Mempertimbangkan pengalaman yang saya membayangkan bagi pesepeda itu di puncak gunung tersebut, saya mulai berpikir mengenai pengalaman yang saya harap keluarga saya dan saya akan miliki selama pertemuan sakramen setiap minggu. Apakah kita bersiap bagi dan mengantisipasi pengalaman mingguan kita bersama Tuhan dengan ketekunan dan upaya yang sama? Kita telah mendapat begitu banyak nasihat akhir-akhir ini mengenai pentingnya menjaga kekudusan hari Sabat. Dari arahan terilhami Presiden Russell M. Nelson dalam konferensi umum April 2015 hingga pelatihan khusus yang semoga kita semua telah terima di lingkungan dan cabang kita, ada banyak yang harus kita pertimbangkan mengenai pengudusan hari Sabat kita dan apa yang kita lakukan untuk menjadikannya lebih bermakna tiap minggu. 

Persiapan Harian 

Saya tidak yakin benar, tetapi saya mengira bahwa para pesepeda itu tidak sekadar lompat ke atas sepeda mereka pagi itu dan memutuskan untuk menaklukkan gunung tersebut. Mengapa? Karena saya tahu jika saya mencoba melakukannya, saya akan gagal total kita-kita setelah 50 yard [kurang lebih 45 meter] mendaki. Kemungkinan besar, mereka mengerahkan upaya setiap hari dalam pelatihan fisik mereka agar mereka dapat menikmati pengendaraan yang berhasil. Begitu pula, kita tidak bisa muncul saja di pertemuan sakramen sekali seminggu, tanpa persiapan, dan berharap untuk memiliki pengalaman rohani. Kita harus bersiap untuknya setiap hari. 

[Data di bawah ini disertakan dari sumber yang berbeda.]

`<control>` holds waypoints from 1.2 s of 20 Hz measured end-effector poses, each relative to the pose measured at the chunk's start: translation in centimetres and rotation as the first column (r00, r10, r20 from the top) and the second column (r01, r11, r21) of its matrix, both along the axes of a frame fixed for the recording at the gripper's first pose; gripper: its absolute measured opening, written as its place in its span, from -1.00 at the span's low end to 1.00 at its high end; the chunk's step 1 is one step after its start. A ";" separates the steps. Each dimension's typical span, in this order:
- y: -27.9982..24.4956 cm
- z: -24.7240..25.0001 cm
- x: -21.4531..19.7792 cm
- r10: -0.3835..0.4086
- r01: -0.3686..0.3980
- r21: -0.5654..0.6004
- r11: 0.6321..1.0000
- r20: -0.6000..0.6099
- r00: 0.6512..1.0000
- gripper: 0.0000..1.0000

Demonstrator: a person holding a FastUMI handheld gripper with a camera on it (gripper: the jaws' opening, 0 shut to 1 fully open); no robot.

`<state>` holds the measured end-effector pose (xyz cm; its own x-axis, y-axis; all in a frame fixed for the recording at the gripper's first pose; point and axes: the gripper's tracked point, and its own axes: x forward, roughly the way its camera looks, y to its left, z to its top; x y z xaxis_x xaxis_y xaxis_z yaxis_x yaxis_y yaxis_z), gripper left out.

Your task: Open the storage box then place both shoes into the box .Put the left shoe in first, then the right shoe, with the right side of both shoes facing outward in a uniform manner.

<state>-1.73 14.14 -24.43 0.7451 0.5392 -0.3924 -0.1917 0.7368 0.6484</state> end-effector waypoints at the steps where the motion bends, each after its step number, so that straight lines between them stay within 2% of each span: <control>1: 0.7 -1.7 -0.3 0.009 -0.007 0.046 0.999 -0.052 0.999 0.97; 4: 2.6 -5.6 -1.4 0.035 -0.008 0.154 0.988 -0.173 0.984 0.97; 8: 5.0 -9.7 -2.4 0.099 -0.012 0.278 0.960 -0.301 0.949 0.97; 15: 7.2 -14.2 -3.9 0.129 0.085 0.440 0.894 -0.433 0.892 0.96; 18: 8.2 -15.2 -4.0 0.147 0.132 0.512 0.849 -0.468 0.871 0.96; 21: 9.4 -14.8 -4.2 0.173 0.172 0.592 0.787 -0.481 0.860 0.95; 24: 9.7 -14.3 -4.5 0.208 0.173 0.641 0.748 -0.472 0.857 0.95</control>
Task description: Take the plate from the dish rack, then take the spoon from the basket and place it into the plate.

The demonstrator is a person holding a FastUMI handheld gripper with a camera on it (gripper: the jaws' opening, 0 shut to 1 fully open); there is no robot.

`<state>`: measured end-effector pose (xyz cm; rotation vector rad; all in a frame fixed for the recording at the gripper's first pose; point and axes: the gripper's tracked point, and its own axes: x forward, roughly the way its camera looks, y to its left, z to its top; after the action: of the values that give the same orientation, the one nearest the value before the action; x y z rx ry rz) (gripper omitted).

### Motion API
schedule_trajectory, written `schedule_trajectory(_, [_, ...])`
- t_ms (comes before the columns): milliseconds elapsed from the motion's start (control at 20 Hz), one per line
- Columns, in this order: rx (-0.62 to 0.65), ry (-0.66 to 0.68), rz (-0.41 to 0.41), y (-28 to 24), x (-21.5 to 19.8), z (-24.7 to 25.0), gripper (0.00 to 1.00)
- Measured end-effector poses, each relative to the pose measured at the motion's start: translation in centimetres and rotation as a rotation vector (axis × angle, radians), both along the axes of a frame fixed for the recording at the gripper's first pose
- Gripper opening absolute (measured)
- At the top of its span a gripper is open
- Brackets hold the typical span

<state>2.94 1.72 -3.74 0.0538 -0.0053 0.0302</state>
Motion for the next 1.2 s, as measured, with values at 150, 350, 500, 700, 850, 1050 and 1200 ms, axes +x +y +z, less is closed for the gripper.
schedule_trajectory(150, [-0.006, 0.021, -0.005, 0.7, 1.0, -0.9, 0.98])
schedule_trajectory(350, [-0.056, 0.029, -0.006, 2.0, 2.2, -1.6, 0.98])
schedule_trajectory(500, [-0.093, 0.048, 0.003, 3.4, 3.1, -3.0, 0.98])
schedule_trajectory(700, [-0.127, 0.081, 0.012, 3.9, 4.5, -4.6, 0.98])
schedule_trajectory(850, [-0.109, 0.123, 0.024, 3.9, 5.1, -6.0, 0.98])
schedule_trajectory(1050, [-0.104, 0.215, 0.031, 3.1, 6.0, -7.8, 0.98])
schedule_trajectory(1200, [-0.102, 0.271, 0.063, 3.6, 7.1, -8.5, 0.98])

Orang-orang Zoram di Kitab Mormon menghadiri gereja tiap minggu. Tetapi entah di mana mereka kehilangan penglihatan mengenai inti utama Injil—Yesus Kristus—dan “telah jatuh ke dalam kekhilafan besar.” Jadi apa yang seharusnya merupakan pengalaman amat bermakna tiap minggu menjadi sekadar satu pertemuan lagi yang harus dihadiri. Dan setelah selesai, “mereka kembali ke rumah mereka, tidak pernah berbicara tentang Allah mereka sampai mereka berkumpul bersama kembali” (Alma 31:9, 23). 

Untuk menghindari kesalahan yang sama, berikut ada beberapa pertanyaan untuk dipertimbangkan ketika mengevaluasi persiapan harian kita bagi pertemuan sakramen setiap minggu: 

  • Apakah kita telah kita melakukan semua kegiatan “Sabtu—hari persiapan” yang mengurangi stres di hari Sabat? Seorang teman baru-baru ini mengepos di Facebook bahwa bagi keluarganya, tindakan sederhana menjejerkan semua sepatu gereja di sepanjang dinding dan menggantung semua pakaian, pita rambut, dan dasi di pegangan pintu pada hari Sabtu menghasilkan pengalaman pertemuan sakramen yang lebih bermakna. 
  • Sudahkah kita mencoba mengajari anak-anak kita pentingnya kekhidmatan selama pertemuan sakramen? Kekhidmatan adalah lebih daripada sekadar menyibukkan anak-anak kecil sehingga mereka tenang. Itu adalah perasaan berupa kasih dan respek bagi apa yang sakral. Anak kecil dapat belajar kekhidmatan dengan sedikit dorongan semangat dari orang dewasa yang dipercaya.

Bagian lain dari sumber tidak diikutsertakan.